__Exercise objective__:
Your answer should be each line of the entries that contains the word "document", copied in full.

__Collected data__:
◆ ◆ ◆ ◆

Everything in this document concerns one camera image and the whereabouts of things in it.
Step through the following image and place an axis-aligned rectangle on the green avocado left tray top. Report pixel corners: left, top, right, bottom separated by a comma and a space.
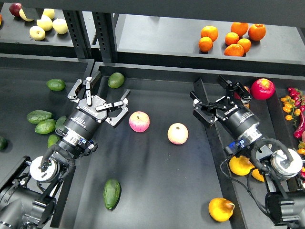
46, 78, 66, 91

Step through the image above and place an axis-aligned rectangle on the orange far left bottom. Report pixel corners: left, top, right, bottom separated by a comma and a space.
198, 37, 213, 52

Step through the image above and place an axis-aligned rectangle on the dark avocado near tray wall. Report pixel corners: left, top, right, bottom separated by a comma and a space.
55, 116, 67, 131

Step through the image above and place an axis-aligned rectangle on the dark red apple right tray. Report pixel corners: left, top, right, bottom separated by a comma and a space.
234, 86, 250, 100

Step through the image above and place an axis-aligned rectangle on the orange front bottom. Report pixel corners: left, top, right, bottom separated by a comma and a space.
224, 43, 244, 57

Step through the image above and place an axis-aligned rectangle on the cherry tomato bunch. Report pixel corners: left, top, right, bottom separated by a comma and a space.
280, 87, 305, 121

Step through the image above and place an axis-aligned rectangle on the orange lower right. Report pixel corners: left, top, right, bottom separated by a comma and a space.
237, 38, 252, 53

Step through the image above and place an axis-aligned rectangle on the black centre tray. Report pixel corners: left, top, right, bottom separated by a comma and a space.
40, 61, 305, 229

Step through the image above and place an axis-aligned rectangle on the pink red apple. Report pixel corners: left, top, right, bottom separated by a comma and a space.
129, 111, 150, 133

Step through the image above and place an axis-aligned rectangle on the pale pink apple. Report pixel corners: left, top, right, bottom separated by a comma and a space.
167, 123, 189, 145

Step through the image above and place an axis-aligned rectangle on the bright red apple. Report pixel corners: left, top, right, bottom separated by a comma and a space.
250, 78, 275, 100

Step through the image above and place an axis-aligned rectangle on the orange top right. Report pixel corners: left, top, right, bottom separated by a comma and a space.
248, 24, 266, 41

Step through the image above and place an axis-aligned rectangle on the light green avocado pile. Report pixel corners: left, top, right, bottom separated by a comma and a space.
35, 119, 56, 135

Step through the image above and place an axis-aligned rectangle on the green avocado tray corner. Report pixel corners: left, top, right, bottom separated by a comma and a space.
108, 72, 125, 88

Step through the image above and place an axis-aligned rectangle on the pale yellow pear back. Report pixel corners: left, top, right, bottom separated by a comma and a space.
43, 8, 55, 20

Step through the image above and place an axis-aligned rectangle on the pale yellow pear middle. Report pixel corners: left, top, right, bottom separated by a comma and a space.
36, 15, 53, 31

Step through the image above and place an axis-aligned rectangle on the pale yellow pear hidden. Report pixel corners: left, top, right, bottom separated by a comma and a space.
19, 9, 33, 22

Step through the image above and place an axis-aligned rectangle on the small orange middle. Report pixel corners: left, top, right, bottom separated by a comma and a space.
224, 32, 239, 46

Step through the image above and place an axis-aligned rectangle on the pale yellow pear front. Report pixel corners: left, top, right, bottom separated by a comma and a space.
29, 26, 46, 41

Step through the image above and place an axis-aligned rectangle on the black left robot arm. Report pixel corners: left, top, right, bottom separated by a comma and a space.
0, 72, 130, 229

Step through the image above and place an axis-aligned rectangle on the pale yellow pear right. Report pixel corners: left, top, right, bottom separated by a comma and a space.
52, 18, 68, 35

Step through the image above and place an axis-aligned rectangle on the long green avocado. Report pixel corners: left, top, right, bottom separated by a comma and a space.
103, 179, 121, 210

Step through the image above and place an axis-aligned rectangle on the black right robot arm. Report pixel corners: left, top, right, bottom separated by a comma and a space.
190, 75, 305, 229

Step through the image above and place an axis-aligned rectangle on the red chili pepper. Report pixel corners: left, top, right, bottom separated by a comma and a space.
293, 112, 305, 139

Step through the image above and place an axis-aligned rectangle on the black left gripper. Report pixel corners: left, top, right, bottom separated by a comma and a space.
64, 71, 131, 143

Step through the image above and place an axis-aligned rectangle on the black shelf upright post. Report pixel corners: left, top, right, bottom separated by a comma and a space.
62, 10, 118, 63

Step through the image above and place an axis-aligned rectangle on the pale yellow pear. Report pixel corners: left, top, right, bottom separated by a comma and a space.
52, 18, 68, 35
29, 26, 46, 41
43, 8, 55, 20
36, 15, 53, 31

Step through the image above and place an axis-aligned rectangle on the orange far left top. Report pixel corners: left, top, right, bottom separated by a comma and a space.
201, 25, 218, 42

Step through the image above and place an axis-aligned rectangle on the dark avocado left edge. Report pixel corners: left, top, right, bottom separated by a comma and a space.
0, 136, 8, 150

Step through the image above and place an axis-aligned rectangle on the orange top centre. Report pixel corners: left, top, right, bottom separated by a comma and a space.
231, 22, 249, 37

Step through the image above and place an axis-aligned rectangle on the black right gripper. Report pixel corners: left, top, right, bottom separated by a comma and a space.
189, 75, 262, 143

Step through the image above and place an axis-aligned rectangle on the dark red apple on shelf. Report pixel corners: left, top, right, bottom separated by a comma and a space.
9, 3, 22, 17

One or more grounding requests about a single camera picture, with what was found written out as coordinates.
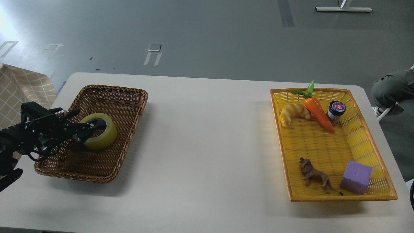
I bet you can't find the yellow tape roll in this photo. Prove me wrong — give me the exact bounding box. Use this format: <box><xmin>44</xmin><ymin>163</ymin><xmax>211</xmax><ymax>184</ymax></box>
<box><xmin>80</xmin><ymin>113</ymin><xmax>118</xmax><ymax>150</ymax></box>

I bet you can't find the brown toy lion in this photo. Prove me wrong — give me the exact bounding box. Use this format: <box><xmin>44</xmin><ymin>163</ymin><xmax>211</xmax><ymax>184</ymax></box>
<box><xmin>299</xmin><ymin>157</ymin><xmax>343</xmax><ymax>196</ymax></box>

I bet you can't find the toy croissant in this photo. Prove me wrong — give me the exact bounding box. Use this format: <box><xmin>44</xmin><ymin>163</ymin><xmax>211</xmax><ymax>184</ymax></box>
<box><xmin>280</xmin><ymin>103</ymin><xmax>312</xmax><ymax>128</ymax></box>

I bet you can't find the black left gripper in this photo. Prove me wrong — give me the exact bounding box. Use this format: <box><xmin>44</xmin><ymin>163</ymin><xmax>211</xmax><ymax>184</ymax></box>
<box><xmin>42</xmin><ymin>120</ymin><xmax>107</xmax><ymax>149</ymax></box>

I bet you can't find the beige checkered cloth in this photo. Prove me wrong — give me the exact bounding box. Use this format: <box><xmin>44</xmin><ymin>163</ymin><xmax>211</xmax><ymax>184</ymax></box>
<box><xmin>0</xmin><ymin>63</ymin><xmax>57</xmax><ymax>190</ymax></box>

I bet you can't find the purple foam cube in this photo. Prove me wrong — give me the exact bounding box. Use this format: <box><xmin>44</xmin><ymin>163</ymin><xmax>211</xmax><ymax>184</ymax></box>
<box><xmin>340</xmin><ymin>160</ymin><xmax>373</xmax><ymax>195</ymax></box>

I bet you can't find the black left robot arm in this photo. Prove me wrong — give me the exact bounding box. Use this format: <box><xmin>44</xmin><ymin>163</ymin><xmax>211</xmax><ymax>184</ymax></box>
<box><xmin>0</xmin><ymin>102</ymin><xmax>109</xmax><ymax>191</ymax></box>

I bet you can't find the white metal stand base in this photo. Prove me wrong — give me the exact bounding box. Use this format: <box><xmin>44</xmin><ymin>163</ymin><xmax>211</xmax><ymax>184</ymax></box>
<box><xmin>315</xmin><ymin>0</ymin><xmax>372</xmax><ymax>12</ymax></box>

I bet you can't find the brown wicker basket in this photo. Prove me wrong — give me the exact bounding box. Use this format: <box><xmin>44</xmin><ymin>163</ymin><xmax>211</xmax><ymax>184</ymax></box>
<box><xmin>34</xmin><ymin>85</ymin><xmax>148</xmax><ymax>183</ymax></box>

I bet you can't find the small dark jar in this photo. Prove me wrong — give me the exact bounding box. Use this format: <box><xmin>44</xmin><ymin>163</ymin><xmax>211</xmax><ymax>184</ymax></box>
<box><xmin>326</xmin><ymin>101</ymin><xmax>346</xmax><ymax>126</ymax></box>

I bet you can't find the yellow plastic basket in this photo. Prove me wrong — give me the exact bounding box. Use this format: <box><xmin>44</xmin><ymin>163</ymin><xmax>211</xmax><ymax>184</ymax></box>
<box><xmin>270</xmin><ymin>88</ymin><xmax>398</xmax><ymax>202</ymax></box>

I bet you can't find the toy carrot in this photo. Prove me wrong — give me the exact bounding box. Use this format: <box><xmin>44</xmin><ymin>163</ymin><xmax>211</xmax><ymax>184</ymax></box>
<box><xmin>291</xmin><ymin>80</ymin><xmax>335</xmax><ymax>134</ymax></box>

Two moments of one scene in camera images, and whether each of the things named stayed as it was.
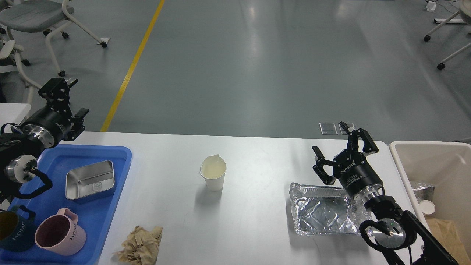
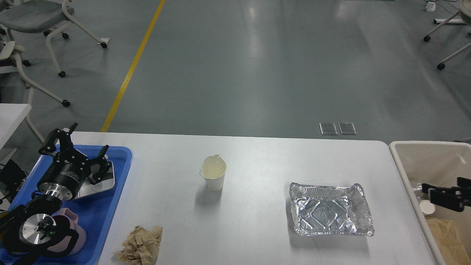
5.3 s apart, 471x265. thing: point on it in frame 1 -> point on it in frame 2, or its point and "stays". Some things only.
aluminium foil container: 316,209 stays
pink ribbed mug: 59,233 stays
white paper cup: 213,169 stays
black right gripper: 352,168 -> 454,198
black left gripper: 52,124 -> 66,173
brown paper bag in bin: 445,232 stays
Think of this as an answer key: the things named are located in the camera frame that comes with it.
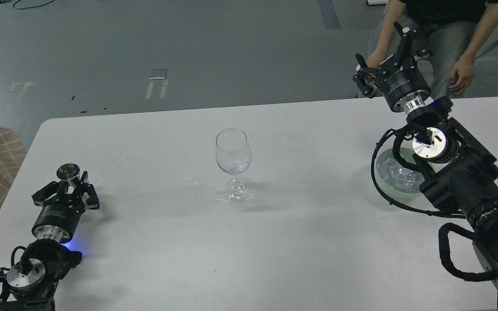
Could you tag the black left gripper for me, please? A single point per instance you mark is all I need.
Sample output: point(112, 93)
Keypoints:
point(58, 218)

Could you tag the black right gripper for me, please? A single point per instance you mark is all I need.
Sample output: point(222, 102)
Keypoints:
point(397, 77)

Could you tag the silver metal jigger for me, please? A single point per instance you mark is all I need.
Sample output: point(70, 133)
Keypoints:
point(70, 173)

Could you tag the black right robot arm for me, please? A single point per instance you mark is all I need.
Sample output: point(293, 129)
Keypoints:
point(459, 172)

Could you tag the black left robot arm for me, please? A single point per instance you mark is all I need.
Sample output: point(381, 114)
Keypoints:
point(31, 282)

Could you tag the pile of ice cubes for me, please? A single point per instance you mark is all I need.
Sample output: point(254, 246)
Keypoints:
point(398, 177)

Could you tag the clear wine glass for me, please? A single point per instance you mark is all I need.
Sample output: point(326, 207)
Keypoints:
point(233, 156)

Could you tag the seated person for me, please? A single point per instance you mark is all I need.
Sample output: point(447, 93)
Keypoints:
point(455, 30)

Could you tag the green bowl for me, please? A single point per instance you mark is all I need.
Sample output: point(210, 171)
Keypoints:
point(384, 187)

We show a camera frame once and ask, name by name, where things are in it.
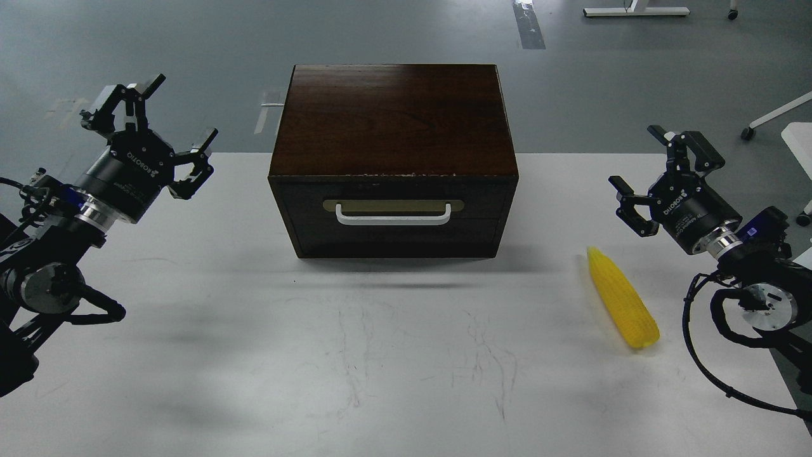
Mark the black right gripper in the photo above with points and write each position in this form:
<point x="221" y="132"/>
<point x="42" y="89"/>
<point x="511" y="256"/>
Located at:
<point x="680" y="201"/>

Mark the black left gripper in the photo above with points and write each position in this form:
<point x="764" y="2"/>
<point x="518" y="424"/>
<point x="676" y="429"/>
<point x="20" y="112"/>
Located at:
<point x="127" y="174"/>

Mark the yellow corn cob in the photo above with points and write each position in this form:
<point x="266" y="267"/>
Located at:
<point x="629" y="314"/>

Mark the dark wooden drawer front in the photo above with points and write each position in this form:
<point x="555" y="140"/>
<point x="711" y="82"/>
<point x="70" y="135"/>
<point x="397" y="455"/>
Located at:
<point x="479" y="214"/>

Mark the white drawer handle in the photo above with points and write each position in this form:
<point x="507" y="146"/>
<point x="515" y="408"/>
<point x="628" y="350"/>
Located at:
<point x="393" y="220"/>

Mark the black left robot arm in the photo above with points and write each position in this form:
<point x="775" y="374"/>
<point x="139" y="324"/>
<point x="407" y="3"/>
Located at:
<point x="42" y="285"/>

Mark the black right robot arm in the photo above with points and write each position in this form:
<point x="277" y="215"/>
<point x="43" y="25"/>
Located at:
<point x="770" y="295"/>

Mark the dark wooden drawer cabinet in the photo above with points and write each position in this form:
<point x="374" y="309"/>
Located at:
<point x="394" y="123"/>

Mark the white chair leg with caster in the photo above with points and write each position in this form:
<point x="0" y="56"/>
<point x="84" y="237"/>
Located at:
<point x="748" y="132"/>

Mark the white table corner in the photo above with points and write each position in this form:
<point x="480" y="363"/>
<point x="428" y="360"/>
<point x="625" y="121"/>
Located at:
<point x="797" y="137"/>

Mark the white desk leg base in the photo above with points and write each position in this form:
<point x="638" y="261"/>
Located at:
<point x="637" y="9"/>

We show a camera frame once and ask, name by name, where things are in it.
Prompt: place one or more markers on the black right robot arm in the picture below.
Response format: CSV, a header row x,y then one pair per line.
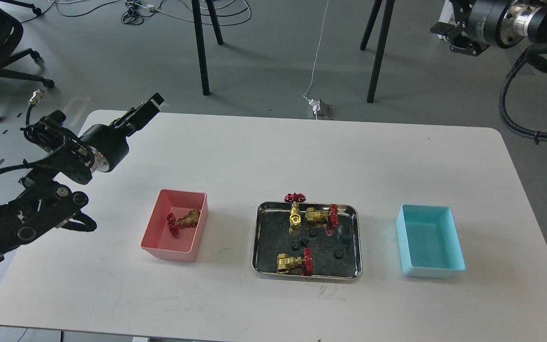
x,y
479,24

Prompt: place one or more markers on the black table leg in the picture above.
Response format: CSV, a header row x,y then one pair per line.
x,y
381,43
200,45

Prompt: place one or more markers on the brass valve bottom red handle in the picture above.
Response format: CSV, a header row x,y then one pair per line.
x,y
297,265

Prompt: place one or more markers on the brass valve top red handle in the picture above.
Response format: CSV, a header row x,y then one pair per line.
x,y
295,219

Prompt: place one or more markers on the blue plastic box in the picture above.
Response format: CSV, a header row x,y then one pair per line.
x,y
428,241

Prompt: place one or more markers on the black table leg left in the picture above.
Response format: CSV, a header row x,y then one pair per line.
x,y
200,45

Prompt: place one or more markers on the black table leg right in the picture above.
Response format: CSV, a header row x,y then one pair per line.
x,y
381,43

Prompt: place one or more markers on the stainless steel tray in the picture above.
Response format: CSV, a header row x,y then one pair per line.
x,y
272,238

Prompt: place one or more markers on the brass valve red handle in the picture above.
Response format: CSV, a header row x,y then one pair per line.
x,y
331,215
297,265
295,219
189,220

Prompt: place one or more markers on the grey floor power socket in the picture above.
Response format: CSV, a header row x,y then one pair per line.
x,y
320,109

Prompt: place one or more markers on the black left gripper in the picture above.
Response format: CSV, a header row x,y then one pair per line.
x,y
108,142

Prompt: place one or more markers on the pink plastic box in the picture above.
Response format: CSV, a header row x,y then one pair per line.
x,y
157,239

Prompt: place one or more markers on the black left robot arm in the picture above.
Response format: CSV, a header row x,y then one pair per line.
x,y
44,203

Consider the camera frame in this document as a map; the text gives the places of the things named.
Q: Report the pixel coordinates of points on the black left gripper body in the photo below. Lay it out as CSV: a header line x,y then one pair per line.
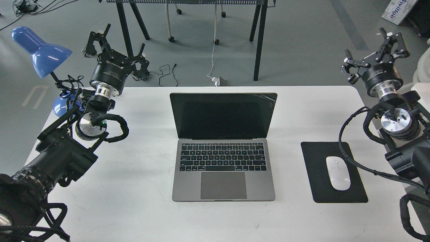
x,y
112,70

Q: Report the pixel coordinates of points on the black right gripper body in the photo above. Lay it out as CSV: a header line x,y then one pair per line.
x,y
382,79

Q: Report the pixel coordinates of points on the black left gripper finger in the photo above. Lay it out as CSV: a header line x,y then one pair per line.
x,y
139,66
90,51

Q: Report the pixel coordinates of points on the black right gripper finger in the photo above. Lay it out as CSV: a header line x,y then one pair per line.
x,y
353,69
392,48

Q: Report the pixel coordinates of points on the grey laptop computer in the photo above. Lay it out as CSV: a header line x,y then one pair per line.
x,y
222,151

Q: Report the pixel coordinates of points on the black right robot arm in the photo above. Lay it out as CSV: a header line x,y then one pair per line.
x,y
398,121

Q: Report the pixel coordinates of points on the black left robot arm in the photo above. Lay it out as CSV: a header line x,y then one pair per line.
x,y
66,148

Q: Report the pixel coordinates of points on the white chair at right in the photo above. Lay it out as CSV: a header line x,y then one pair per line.
x,y
421,79

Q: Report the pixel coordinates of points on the white cardboard box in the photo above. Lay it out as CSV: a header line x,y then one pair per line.
x,y
397,10

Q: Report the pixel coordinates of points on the blue desk lamp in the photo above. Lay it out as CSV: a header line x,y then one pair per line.
x,y
46,57

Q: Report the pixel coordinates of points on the white power adapter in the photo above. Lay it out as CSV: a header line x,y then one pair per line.
x,y
219,82

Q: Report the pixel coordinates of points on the black mouse pad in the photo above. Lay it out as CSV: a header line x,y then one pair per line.
x,y
315,154

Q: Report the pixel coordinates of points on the white computer mouse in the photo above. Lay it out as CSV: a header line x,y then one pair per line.
x,y
338,172

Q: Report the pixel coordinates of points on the black metal table frame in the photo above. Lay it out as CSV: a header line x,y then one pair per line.
x,y
149,14

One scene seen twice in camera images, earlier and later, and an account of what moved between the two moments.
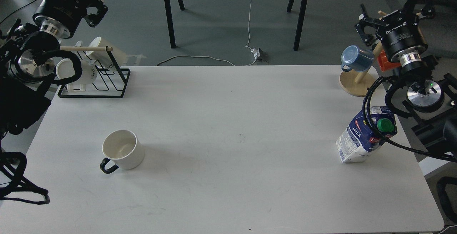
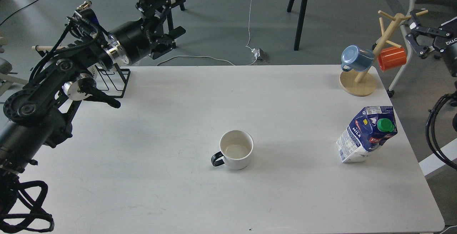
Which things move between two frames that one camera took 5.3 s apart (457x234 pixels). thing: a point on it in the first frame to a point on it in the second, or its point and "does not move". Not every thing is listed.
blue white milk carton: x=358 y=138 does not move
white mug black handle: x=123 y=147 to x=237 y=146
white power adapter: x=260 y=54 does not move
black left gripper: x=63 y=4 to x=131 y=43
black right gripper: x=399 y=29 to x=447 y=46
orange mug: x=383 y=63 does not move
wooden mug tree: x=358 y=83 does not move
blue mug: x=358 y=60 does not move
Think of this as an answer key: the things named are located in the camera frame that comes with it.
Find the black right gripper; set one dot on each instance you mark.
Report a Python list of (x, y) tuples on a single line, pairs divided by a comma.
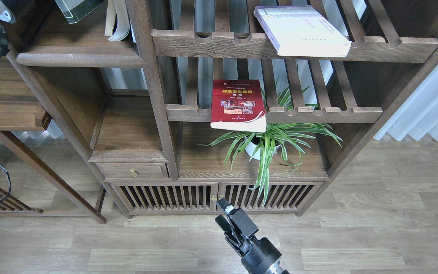
[(257, 256)]

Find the red paperback book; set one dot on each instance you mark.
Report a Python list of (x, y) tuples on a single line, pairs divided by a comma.
[(238, 105)]

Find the black yellow-green book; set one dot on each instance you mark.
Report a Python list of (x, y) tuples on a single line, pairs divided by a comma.
[(76, 10)]

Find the upright cream books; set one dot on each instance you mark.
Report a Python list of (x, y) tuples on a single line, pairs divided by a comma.
[(117, 25)]

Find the white plant pot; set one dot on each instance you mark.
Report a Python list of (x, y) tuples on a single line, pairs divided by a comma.
[(253, 148)]

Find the green spider plant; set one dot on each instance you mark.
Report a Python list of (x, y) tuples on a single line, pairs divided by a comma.
[(294, 134)]

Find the brass drawer knob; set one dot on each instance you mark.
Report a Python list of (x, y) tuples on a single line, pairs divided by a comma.
[(133, 173)]

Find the large dark wooden bookshelf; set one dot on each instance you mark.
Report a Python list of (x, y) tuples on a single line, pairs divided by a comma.
[(137, 107)]

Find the white paperback book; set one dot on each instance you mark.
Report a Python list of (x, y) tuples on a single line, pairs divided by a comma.
[(301, 31)]

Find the white pleated curtain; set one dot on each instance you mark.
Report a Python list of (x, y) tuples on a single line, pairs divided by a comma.
[(418, 116)]

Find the dark wooden side table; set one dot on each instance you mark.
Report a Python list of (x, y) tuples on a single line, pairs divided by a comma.
[(20, 110)]

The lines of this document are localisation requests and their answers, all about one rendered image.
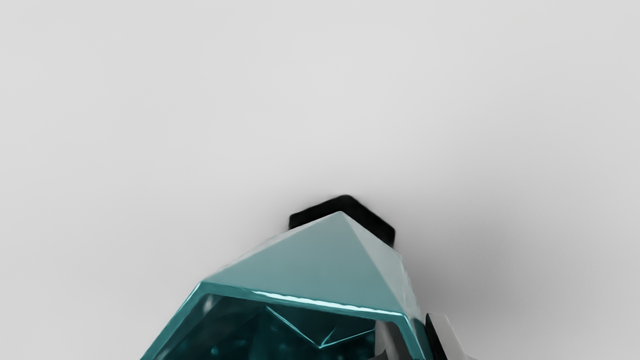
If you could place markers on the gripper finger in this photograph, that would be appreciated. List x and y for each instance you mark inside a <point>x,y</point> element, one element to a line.
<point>445,340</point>

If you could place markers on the teal faceted mug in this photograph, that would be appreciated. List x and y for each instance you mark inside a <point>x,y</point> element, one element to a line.
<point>320,260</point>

◆ ◆ ◆ ◆

__Exercise answer__:
Everything in this document concerns one camera image and the whereabouts of things in it.
Consider the camera frame in this document as a map; the text gives the places of the things named.
The lines of this document are localisation requests and their answers, all about one rendered image.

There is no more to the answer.